Assignment ▸
Go through the records and write each one out again exactly.

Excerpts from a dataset
....
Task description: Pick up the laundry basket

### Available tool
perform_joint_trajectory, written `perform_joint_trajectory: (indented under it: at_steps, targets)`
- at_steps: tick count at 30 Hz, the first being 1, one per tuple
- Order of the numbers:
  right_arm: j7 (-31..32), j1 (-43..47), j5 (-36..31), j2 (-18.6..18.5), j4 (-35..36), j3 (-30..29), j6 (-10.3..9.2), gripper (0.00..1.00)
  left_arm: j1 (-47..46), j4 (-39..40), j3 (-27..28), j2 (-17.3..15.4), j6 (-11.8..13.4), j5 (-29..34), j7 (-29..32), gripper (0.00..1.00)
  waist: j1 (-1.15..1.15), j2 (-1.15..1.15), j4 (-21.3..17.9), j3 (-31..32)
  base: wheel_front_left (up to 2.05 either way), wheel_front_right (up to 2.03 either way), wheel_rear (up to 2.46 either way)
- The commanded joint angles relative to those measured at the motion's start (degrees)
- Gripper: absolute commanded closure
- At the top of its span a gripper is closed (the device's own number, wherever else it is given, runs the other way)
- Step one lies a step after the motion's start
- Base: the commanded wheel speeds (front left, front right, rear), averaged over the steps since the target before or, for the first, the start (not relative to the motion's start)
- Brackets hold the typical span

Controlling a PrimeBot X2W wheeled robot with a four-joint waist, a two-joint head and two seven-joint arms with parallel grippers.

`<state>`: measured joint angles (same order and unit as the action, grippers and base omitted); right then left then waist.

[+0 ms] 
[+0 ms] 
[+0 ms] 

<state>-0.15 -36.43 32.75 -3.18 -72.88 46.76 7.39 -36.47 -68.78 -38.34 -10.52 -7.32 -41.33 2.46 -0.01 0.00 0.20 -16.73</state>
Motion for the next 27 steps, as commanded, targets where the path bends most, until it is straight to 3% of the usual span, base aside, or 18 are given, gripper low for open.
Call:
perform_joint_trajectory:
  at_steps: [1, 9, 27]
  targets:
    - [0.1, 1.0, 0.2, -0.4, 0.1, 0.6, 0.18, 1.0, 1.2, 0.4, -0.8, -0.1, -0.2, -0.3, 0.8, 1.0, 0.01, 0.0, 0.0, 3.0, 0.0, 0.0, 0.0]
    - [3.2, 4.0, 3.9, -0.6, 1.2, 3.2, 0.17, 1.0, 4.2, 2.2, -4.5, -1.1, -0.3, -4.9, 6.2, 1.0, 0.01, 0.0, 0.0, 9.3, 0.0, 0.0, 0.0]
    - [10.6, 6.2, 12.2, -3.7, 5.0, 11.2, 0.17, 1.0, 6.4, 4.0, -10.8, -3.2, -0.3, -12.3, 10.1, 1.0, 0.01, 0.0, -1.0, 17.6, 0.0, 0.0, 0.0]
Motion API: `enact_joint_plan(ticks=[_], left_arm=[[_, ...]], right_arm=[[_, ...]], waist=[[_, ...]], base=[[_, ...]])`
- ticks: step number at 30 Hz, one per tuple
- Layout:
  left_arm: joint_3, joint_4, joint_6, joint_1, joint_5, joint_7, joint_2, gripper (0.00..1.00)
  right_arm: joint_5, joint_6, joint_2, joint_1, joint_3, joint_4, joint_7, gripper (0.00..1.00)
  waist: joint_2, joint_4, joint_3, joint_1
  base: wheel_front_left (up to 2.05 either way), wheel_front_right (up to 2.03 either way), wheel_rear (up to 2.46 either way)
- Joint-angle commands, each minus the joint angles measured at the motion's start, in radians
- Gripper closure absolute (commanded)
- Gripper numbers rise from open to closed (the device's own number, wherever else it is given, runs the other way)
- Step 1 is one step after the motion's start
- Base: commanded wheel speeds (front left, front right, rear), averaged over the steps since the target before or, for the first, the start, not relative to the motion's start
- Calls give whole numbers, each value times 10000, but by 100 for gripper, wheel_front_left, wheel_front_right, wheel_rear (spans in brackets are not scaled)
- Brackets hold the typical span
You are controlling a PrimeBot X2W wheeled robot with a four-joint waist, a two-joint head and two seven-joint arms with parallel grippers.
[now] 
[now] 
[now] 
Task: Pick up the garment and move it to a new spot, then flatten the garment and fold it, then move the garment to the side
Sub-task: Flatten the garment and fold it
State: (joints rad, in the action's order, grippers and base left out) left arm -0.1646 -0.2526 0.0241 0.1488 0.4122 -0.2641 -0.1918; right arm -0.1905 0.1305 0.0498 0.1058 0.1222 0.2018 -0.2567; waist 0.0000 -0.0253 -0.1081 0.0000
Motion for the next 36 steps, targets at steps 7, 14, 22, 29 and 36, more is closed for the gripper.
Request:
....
Answer box ▸
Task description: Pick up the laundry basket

### Available tool
perform_joint_trajectory, written `perform_joint_trajectory: (indented under it: at_steps, targets)`
- at_steps: tick count at 30 Hz, the first being 1, one per tuple
- Order of the numbers:
  right_arm: j7 (-31..32), j1 (-43..47), j5 (-36..31), j2 (-18.6..18.5), j4 (-35..36), j3 (-30..29), j6 (-10.3..9.2), gripper (0.00..1.00)
  left_arm: j1 (-47..46), j4 (-39..40), j3 (-27..28), j2 (-17.3..15.4), j6 (-11.8..13.4), j5 (-29..34), j7 (-29..32), gripper (0.00..1.00)
  waist: j1 (-1.15..1.15), j2 (-1.15..1.15), j4 (-21.3..17.9), j3 (-31..32)
  base: wheel_front_left (up to 2.05 either way), wheel_front_right (up to 2.03 either way), wheel_rear (up to 2.46 either way)
- The commanded joint angles relative to those measured at the motion's start (degrees)
- Gripper: absolute commanded closure
- At the top of its span a gripper is closed (the device's own number, wherever else it is given, runs the other way)
- Step one lies a step after the motion's start
- Base: the commanded wheel speeds (front left, front right, rear), averaged over the steps since the target before or, for the first, the start (not relative to the motion's start)
- Brackets hold the typical span

Controlling a PrimeBot X2W wheeled robot with a four-joint waist, a two-joint head and two seven-joint arms with parallel grippers.

`<state>`: measured joint angles (same order and unit as the action, grippers and base omitted); right then left then waist.

[+0 ms] 
[+0 ms] 
[+0 ms] 

<state>-0.15 -36.43 32.75 -3.18 -72.88 46.76 7.39 -36.47 -68.78 -38.34 -10.52 -7.32 -41.33 2.46 -0.01 0.00 0.20 -16.73</state>
Motion for the next 27 steps, as commanded, targets where the path bends most, until it is straight to 3% of the usual span, base aside, or 18 are given, gripper low for open.
Call:
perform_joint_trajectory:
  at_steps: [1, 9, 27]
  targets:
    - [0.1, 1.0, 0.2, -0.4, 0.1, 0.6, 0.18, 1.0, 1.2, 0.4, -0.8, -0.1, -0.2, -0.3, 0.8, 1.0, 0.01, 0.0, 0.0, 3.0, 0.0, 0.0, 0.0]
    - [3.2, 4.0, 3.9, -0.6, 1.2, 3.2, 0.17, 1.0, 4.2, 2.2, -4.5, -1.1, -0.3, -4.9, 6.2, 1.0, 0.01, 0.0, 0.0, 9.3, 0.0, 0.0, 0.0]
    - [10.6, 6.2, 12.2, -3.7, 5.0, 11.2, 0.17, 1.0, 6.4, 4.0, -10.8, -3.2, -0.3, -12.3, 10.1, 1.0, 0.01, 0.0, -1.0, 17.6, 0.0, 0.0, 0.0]
Motion API: `enact_joint_plan(ticks=[_], left_arm=[[_, ...]], right_arm=[[_, ...]], waist=[[_, ...]], base=[[_, ...]])`
- ticks: step number at 30 Hz, one per tuple
- Layout:
  left_arm: joint_3, joint_4, joint_6, joint_1, joint_5, joint_7, joint_2, gripper (0.00..1.00)
  right_arm: joint_5, joint_6, joint_2, joint_1, joint_3, joint_4, joint_7, gripper (0.00..1.00)
  waist: joint_2, joint_4, joint_3, joint_1
  base: wheel_front_left (up to 2.05 either way), wheel_front_right (up to 2.03 either way), wheel_rear (up to 2.46 either way)
- Joint-angle commands, each minus the joint angles measured at the motion's start, in radians
- Gripper closure absolute (commanded)
- Gripper numbers rise from open to closed (the device's own number, wherever else it is given, runs the other way)
- Step 1 is one step after the motion's start
- Base: commanded wheel speeds (front left, front right, rear), averaged over the steps since the target before or, for the first, the start, not relative to the motion's start
- Calls give whole numbers, each value times 10000, but by 100 for gripper, wheel_front_left, wheel_front_right, wheel_rear (spans in brackets are not scaled)
- Brackets hold the typical span
You are controlling a PrimeBot X2W wheeled robot with a four-joint waist, a two-joint head and two seven-joint arms with parallel grippers.
[now] 
[now] 
[now] 
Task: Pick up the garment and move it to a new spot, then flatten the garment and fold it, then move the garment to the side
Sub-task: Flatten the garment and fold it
State: (joints rad, in the action's order, grippers and base left out) left arm -0.1646 -0.2526 0.0241 0.1488 0.4122 -0.2641 -0.1918; right arm -0.1905 0.1305 0.0498 0.1058 0.1222 0.2018 -0.2567; waist 0.0000 -0.0253 -0.1081 0.0000
Motion for the next 36 steps, targets at steps 7, 14, 22, 29 and 36, more is closed for the gripper.
Request:

This completes the output.